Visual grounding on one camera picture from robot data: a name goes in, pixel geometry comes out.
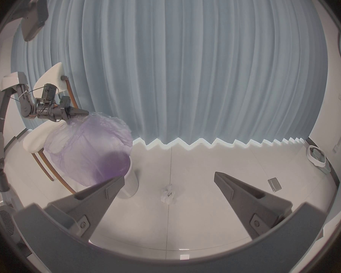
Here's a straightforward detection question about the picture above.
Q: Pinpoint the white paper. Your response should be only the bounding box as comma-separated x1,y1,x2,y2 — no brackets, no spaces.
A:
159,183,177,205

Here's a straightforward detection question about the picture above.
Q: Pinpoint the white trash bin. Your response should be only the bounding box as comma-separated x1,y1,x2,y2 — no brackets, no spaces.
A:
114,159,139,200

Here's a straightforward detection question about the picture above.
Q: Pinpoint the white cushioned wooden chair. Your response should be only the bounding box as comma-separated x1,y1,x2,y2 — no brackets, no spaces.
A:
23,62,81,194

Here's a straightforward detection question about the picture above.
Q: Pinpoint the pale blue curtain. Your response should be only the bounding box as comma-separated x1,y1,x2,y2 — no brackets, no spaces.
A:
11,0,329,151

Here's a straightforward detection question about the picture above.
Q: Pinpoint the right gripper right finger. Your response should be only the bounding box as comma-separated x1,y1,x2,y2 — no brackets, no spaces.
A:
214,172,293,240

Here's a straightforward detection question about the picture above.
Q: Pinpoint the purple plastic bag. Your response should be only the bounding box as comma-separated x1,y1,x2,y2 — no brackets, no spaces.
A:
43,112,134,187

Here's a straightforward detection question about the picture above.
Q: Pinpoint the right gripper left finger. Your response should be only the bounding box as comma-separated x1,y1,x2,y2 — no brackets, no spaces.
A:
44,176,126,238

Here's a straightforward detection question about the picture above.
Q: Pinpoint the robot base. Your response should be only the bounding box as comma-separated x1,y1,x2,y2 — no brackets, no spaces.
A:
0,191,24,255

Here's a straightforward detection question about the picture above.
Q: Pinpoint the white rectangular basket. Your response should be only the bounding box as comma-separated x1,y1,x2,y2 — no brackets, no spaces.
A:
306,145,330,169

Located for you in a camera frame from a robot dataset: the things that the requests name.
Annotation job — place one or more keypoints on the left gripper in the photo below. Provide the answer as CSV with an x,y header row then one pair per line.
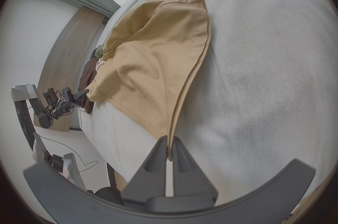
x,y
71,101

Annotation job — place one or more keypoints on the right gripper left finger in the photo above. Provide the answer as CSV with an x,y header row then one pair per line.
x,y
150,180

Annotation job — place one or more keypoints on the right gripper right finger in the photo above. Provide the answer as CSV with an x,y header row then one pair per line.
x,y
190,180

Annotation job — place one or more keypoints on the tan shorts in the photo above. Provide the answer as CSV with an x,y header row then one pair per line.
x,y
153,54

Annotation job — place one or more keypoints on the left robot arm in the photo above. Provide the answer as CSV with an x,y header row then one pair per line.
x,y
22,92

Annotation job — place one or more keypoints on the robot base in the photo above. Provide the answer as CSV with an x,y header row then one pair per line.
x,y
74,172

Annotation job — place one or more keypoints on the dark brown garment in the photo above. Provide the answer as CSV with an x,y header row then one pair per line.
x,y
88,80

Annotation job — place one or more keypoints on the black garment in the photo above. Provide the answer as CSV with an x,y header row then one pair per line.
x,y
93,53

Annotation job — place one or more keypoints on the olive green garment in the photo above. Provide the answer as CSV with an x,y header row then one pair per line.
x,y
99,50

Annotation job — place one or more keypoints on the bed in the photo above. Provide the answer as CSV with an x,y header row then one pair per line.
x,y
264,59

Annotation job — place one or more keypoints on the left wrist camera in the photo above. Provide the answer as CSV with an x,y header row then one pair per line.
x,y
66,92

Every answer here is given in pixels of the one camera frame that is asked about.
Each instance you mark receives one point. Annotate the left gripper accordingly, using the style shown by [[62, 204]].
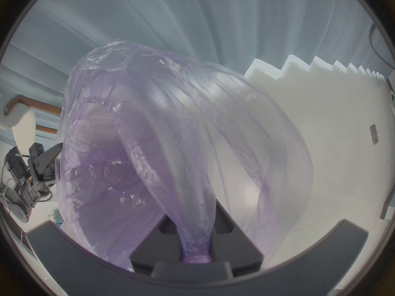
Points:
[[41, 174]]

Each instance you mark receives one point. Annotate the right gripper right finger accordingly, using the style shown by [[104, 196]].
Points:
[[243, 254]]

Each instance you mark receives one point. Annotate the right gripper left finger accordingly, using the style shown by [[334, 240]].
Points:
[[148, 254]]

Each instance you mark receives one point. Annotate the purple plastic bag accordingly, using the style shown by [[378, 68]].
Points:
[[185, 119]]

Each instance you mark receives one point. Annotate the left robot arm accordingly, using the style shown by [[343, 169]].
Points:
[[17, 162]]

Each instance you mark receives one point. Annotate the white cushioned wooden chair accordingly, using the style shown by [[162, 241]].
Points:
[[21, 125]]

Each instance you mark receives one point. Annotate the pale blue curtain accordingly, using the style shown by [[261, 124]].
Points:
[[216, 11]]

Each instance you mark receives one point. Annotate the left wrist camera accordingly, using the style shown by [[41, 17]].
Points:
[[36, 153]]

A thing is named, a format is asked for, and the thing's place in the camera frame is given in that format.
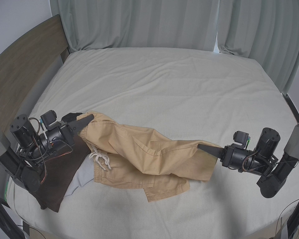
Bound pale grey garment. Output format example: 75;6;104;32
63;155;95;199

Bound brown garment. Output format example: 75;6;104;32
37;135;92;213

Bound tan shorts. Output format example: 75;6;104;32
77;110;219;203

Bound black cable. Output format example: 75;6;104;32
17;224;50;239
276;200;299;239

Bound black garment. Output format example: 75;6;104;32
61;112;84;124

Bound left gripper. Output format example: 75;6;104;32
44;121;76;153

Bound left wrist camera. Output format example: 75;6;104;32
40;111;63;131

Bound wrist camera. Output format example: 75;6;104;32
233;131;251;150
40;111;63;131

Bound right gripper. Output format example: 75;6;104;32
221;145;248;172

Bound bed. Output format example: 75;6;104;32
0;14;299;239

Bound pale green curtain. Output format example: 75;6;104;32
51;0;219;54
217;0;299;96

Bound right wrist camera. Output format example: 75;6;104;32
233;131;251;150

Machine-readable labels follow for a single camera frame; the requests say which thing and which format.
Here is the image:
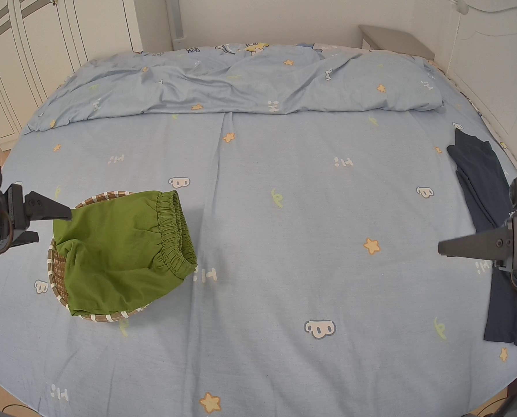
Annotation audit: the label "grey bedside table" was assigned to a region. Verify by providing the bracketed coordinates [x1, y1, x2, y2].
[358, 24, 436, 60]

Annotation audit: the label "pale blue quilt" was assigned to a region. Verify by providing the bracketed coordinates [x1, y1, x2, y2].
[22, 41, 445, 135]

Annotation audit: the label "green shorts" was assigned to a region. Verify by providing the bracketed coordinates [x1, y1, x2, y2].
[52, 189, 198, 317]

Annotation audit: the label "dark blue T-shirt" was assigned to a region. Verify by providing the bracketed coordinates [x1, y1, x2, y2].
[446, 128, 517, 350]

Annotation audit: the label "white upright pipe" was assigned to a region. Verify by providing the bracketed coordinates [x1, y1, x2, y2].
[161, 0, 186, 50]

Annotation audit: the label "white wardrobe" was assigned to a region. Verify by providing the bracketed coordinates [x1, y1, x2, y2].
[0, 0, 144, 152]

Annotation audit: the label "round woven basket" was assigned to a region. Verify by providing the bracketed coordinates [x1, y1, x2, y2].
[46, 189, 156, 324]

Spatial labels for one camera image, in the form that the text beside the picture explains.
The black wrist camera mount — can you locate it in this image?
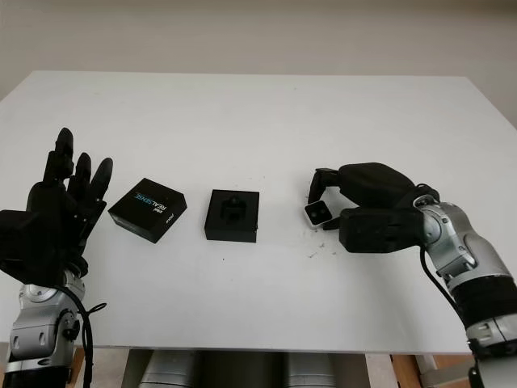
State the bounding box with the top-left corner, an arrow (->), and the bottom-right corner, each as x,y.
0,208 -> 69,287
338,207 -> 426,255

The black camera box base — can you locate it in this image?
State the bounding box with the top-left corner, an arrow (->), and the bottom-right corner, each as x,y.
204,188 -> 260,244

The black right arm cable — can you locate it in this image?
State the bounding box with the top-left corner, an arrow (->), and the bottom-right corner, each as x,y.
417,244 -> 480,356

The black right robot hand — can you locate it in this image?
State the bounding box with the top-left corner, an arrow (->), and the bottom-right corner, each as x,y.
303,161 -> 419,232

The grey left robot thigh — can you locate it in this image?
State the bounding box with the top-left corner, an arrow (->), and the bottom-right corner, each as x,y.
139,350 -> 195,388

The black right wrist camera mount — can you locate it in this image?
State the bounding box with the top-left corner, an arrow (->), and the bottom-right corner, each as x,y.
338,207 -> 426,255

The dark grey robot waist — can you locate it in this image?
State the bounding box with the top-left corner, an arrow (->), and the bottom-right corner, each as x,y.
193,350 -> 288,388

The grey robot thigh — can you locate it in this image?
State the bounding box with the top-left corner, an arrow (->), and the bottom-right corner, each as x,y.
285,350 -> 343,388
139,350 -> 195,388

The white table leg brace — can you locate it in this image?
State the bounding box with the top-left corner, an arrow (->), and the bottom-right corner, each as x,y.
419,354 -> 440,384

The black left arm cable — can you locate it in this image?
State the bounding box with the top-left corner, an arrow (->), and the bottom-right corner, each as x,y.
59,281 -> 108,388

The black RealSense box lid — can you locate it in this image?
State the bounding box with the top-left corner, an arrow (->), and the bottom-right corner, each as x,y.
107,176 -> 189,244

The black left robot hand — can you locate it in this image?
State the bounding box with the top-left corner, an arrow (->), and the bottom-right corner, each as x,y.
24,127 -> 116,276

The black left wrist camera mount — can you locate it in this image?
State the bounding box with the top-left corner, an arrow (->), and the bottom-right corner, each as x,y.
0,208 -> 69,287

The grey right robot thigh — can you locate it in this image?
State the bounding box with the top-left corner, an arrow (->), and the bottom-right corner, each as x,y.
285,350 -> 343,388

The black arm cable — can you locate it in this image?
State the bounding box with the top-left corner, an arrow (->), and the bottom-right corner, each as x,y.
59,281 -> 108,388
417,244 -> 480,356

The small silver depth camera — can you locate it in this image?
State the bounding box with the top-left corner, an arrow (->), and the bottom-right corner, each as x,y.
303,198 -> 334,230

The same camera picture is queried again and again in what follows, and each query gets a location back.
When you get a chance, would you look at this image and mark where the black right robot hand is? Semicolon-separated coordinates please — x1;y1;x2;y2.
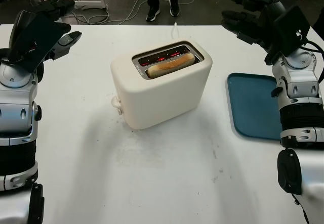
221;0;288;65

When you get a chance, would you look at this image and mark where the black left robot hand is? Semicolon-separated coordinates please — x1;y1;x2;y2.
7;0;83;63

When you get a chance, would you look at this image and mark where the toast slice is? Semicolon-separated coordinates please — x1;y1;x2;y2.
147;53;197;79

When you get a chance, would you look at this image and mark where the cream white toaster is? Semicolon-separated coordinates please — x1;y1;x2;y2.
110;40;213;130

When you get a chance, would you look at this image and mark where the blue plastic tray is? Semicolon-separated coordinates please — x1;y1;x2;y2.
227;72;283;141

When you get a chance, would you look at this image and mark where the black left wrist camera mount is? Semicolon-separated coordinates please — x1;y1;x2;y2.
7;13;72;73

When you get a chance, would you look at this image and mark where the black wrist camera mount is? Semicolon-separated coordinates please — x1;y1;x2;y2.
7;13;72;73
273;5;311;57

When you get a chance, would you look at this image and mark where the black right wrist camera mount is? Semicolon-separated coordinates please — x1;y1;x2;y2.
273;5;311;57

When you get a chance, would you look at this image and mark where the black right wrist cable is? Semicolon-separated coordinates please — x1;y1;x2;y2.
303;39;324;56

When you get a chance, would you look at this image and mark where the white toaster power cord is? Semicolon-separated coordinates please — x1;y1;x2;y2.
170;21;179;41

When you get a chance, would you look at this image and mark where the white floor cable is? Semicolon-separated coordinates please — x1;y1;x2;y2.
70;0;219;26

▶ **EXERCISE OBJECTIVE**
Among the records above, find the lines that contain "chair" and copy every one.

▶ **REPLY**
Q: Pinpoint the white cushioned wooden chair. Your response should be only the bounding box as comma-separated x1,y1,x2,y2 — no brackets, no spaces.
Each instance you mark receives one point. Annotate the white cushioned wooden chair accordingly, using the style shown by [[162, 241]].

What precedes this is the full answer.